THREE LESSONS FROM THE RISE AND FALL OF PROMETA™

  • 1The wish for a simple, quick cure for addiction is understandably widespread among addicted people, their families, politicians and professionals in the addiction field. Many serious, good-hearted people will be shocked at Ling's [1] negative results because they believed sincerely that PROMETA™ was a miracle cure for methamphetamine addiction.
  • From this latest disappointment, we should absorb the following lesson: when the next wonder drug for addiction comes along (and it will), we must not yield to our powerful collective desire to believe before we have hard evidence of effectiveness from disinterested, respected sources. The simpler, faster and more miraculous-seeming the cure, the greater should be our skepticism.

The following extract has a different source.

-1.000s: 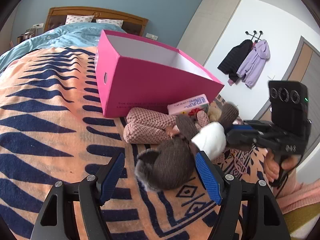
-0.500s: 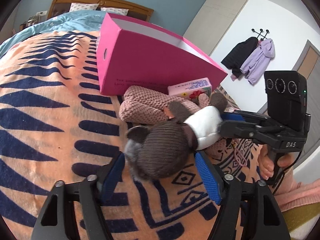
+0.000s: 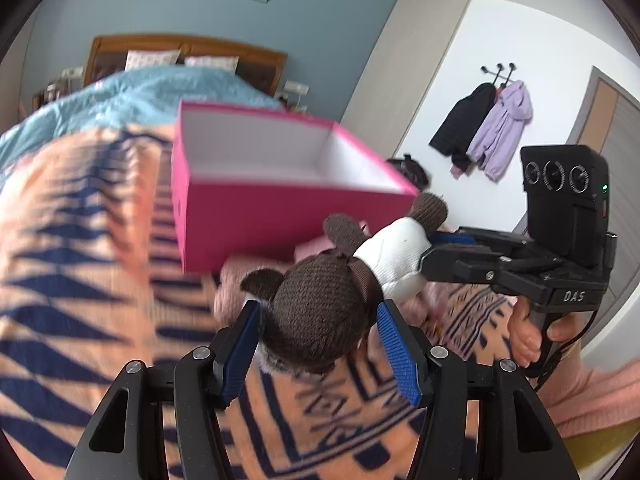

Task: Organize objects
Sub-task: 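Lift the brown knitted plush with the right gripper over the pink box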

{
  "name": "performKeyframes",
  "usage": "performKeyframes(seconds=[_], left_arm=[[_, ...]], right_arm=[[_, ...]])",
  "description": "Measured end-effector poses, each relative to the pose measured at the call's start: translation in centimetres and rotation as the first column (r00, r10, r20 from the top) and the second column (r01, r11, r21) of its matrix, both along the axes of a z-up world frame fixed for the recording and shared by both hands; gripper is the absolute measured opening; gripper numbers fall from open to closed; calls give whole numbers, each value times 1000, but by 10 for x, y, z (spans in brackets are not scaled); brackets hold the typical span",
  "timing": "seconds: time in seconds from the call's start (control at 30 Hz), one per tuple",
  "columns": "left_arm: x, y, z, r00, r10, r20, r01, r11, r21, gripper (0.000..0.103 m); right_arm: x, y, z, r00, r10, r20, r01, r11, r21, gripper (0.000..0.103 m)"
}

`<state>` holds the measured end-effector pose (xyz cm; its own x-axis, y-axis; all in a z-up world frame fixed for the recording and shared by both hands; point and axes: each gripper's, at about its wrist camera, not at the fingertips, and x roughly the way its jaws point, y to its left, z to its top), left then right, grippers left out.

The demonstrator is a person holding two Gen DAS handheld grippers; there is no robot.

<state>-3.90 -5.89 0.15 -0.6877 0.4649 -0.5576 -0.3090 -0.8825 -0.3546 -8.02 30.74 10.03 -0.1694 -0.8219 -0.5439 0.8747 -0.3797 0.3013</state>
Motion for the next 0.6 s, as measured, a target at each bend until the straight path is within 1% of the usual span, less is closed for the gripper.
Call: performKeyframes(seconds=[0.1, 0.17, 0.23, 0.27, 0.33, 0.4, 0.47, 0.53, 0.6], left_arm=[[-11, 1, 25, 998, 2, -61, -3, 1000, -20, 60], [-21, 0, 38, 996, 1, -86, -3, 1000, -22, 60], [-33, 0, 50, 994, -25, -107, 25, 1000, -2, 60], [-40, 3, 56, 993, -28, -117, 26, 1000, -12, 59], [-52, 9, 64, 990, -39, -134, 33, 999, -41, 59], [-69, 10, 66, 991, -24, -130, 16, 998, -62, 58], [-77, 7, 62, 993, 0, -120, -8, 998, -68, 58], [-80, 3, 52, 996, -1, -93, -4, 999, -54, 58], [-76, -1, 39, 998, -7, -70, 4, 999, -45, 60]], right_arm=[[-10, 1, 16, 1000, -4, -23, 3, 999, -34, 37], [-18, 1, 25, 999, -2, -33, 0, 999, -54, 37], [-29, -5, 35, 999, 24, -30, -26, 997, -77, 31], [-33, -6, 37, 999, 34, -27, -36, 996, -82, 27], [-43, -15, 41, 998, 14, -54, -18, 997, -72, 25], [-52, -24, 40, 998, 3, -66, -7, 998, -59, 24], [-68, -27, 34, 1000, -1, -15, 0, 998, -56, 24], [-76, -26, 25, 1000, 3, 17, -2, 998, -58, 24], [-77, -22, 23, 1000, 2, 8, -2, 999, -46, 24]])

  • 2There is a worrisome vulnerability in the US FDA's new drug approval process. As was the case with another would-be ‘miracle cure’—ultra-rapid opiate-detoxification [8]—a manufacturer was able to market an untested treatment protocol to addicted patients because the components of the treatment protocol had been previously FDA-approved for the treatment of other disorders. It seems very unlikely that the typical addicted patient understands that ‘all components of this treatment protocol have been FDA-approved’ does not necessarily imply that the treatment protocol itself has any evidence of being an effective treatment for addiction. Off-label use of medications is well-established in medical practice and has significant value in many cases, but a balance must be struck with the risk this creates for evasion of the normal safety and efficacy checks by creators of new treatment protocols. The FDA should convene a high-level study group to develop proposals to better trade off these two concerns, using the experience of PROMETA™ as one of its subjects for analysis.
  • 3Independent scientific research on addiction is essential for public health and safety. We have a huge advantage at this historical moment which was not available to people in prior eras who could not determine whether ‘Dr. Keeley's Double Chloride of Gold Injections’, ‘Dr. Revaly's Guaranteed Remedy for the Tobacco Habit’ and ‘Dr. Meeker's Addiction Antidote’ were effective [2]: a well-developed addiction treatment research enterprise. Those who devote themselves to this calling should point with pride to Ling et al.'s work as an example of how high-quality science can inform suffering people about what will help them and what will not; and those who set public research budgets need look no further for an example of return on investment. Society needs more than anecdotes, testimonials and marketing materials to decide which interventions should be allowed a place in our health-care system; treatment research is how to get it.

Authors' note

Dr Humphreys' work on this paper was supported by a US Department of Veterans Affairs Senior Research Career Scientist award. The content of this paper do not necessarily reflect official positions of the Department of Veterans Affairs.

Declarations of interest

None.

Footnotes

  • 1

    Whether financial conflicts of interest clouded any particular individual's judgment about PROMETA™'s effectiveness is not something I presume to know. Certainly, an individual can have a financial stake in a proprietary addiction treatment and at the same time believe sincerely that it will benefit patients. My sole point here is that PROMETA™'s standing with addiction professionals and the public was eroded by the unusually high prevalence of potential financial conflicts of interests among its advocates, particularly when such conflict of interests came to light through investigation by others rather than being disclosed voluntarily by the individuals concerned.